## Supplied data:
-=-=-=-=-

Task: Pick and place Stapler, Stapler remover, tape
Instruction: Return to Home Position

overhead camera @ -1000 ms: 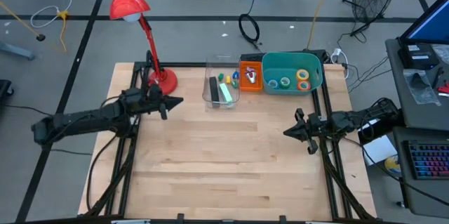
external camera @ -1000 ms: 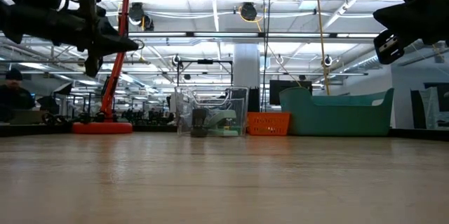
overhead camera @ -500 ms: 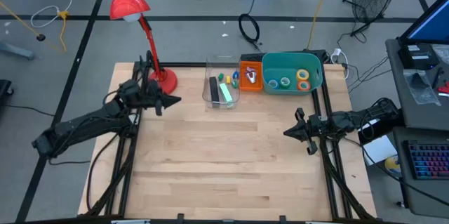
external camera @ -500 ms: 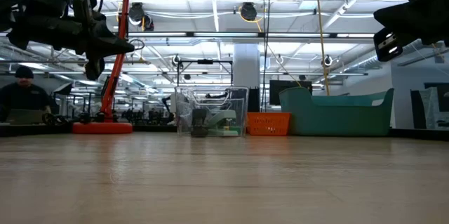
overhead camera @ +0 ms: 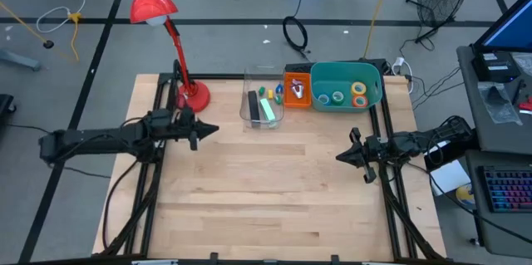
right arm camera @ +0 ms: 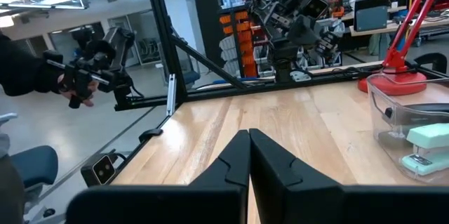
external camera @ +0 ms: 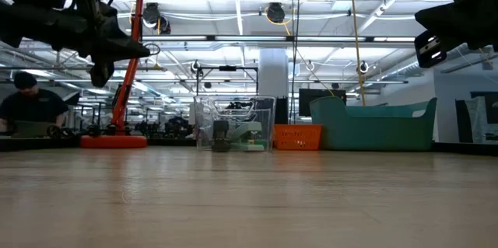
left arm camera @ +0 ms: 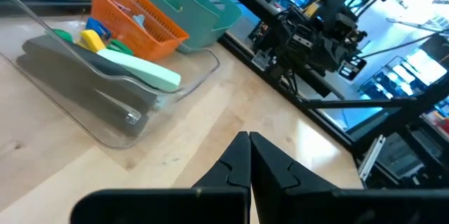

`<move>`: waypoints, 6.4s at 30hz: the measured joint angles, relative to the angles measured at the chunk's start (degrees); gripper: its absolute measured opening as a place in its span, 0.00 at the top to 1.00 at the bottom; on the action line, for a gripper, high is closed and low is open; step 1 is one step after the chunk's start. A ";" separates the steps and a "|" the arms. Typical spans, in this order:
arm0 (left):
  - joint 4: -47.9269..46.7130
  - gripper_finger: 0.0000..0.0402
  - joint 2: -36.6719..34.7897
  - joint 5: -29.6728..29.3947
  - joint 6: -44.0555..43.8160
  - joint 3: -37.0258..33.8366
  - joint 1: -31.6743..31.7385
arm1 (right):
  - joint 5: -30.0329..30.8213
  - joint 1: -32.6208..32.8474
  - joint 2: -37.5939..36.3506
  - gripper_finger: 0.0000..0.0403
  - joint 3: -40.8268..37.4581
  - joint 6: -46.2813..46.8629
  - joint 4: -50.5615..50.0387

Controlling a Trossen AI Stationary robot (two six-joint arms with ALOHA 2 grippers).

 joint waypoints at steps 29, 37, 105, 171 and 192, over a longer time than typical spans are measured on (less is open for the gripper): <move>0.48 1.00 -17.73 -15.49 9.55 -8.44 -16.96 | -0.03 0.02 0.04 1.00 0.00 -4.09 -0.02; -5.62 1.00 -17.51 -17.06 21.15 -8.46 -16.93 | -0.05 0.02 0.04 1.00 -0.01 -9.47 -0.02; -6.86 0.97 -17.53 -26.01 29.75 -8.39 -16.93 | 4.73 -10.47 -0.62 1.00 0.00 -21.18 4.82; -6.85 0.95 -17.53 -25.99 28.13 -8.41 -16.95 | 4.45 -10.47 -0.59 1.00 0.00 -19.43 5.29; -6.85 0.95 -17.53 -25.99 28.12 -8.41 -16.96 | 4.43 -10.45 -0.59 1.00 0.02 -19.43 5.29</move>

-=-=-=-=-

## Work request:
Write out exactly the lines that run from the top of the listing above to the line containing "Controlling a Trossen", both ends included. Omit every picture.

## Answer to this task:
Task: Pick and place Stapler, Stapler remover, tape
Instruction: Return to Home Position

overhead camera @ -1000 ms: 
external camera @ -1000 ms: 
overhead camera @ -500 ms: 
external camera @ -500 ms: 
overhead camera @ +0 ms: 
right arm camera @ +0 ms: 
external camera @ +0 ms: 
left arm camera @ +0 ms: 

`<move>`: waypoints, 6.4s at 30hz: the measured joint angles, relative to the angles measured at the chunk's start (degrees); gripper: its absolute measured opening as a place in its span, 0.00 at the top to 1.00 at the bottom; on the action line, for a gripper, high is closed and low is open; step 1 is one step after the chunk's start. A ";" separates the steps and a "|" the arms. Typical spans, in this order:
arm0 (left):
  - joint 4: -47.9269..46.7130
  - gripper_finger: 0.0000..0.0402
  - joint 2: -36.6719..34.7897
  - joint 5: -29.6728..29.3947
  - joint 6: -44.0555..43.8160
  - joint 3: -37.0258..33.8366
  - joint 1: -31.6743..31.7385
arm1 (right):
  - joint 5: -30.0329..30.8213
  - joint 1: -32.6208..32.8474
  - joint 2: -37.5939..36.3506
  - gripper_finger: 0.0000..0.0403
  - joint 3: -40.8268..37.4581
  - joint 6: -46.2813..46.8629
  - joint 4: -50.5615..50.0387

Controlling a Trossen AI Stationary robot (two six-joint arms with ALOHA 2 grippers).

This answer is complete as written.